> [EXERCISE PROMPT]:
What lines of the data below include the word "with"? Report them by copying each.
Content starts
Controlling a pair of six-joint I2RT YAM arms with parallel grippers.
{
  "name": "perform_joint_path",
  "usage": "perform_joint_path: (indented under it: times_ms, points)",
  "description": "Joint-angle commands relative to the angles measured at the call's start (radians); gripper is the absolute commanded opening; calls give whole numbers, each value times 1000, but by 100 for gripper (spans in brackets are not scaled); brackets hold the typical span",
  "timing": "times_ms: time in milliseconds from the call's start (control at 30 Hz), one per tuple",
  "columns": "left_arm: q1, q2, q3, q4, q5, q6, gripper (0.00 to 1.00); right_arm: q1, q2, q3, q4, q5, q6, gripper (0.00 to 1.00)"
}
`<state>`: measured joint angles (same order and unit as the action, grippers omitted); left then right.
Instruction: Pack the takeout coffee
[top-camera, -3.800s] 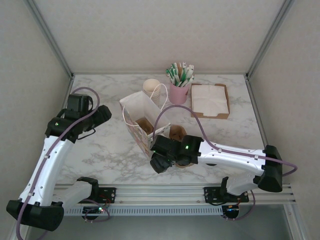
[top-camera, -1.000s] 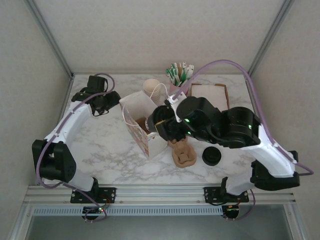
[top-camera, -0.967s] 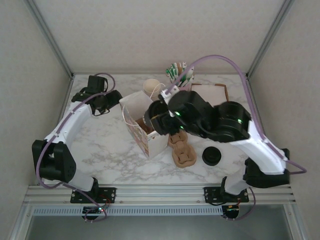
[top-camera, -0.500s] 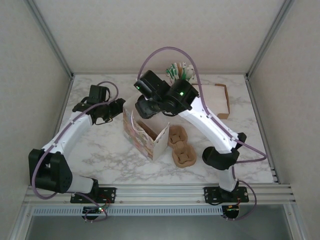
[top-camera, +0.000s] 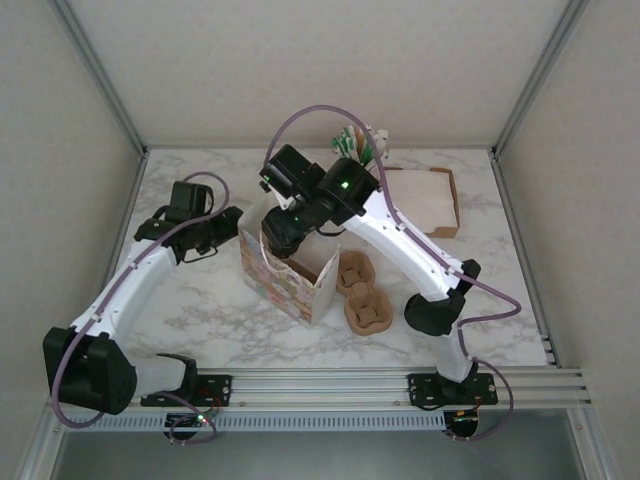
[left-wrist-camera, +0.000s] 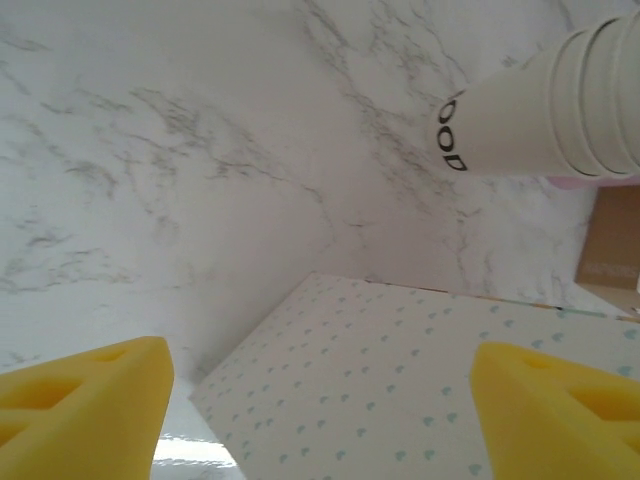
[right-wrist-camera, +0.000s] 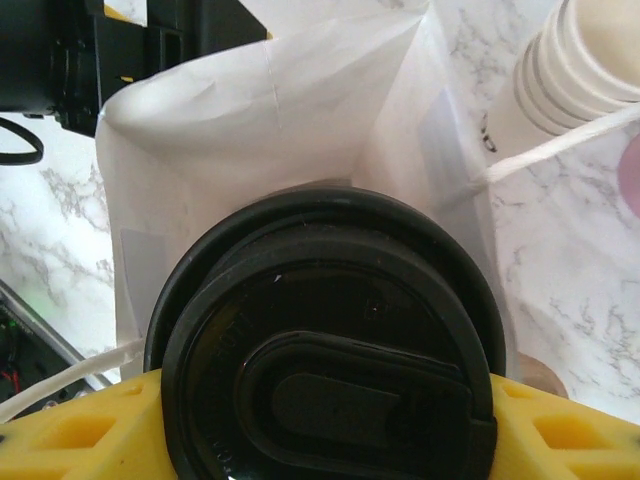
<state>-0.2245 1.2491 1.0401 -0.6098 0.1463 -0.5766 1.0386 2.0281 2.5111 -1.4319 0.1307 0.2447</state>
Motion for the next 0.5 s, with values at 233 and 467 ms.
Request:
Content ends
> [SOLUTION FOR THIS PROBLEM]:
Controlling a pair of six-joint I2RT YAM arms with parallel grippers.
Motion for the next 0.5 s, with values at 233 and 467 ms.

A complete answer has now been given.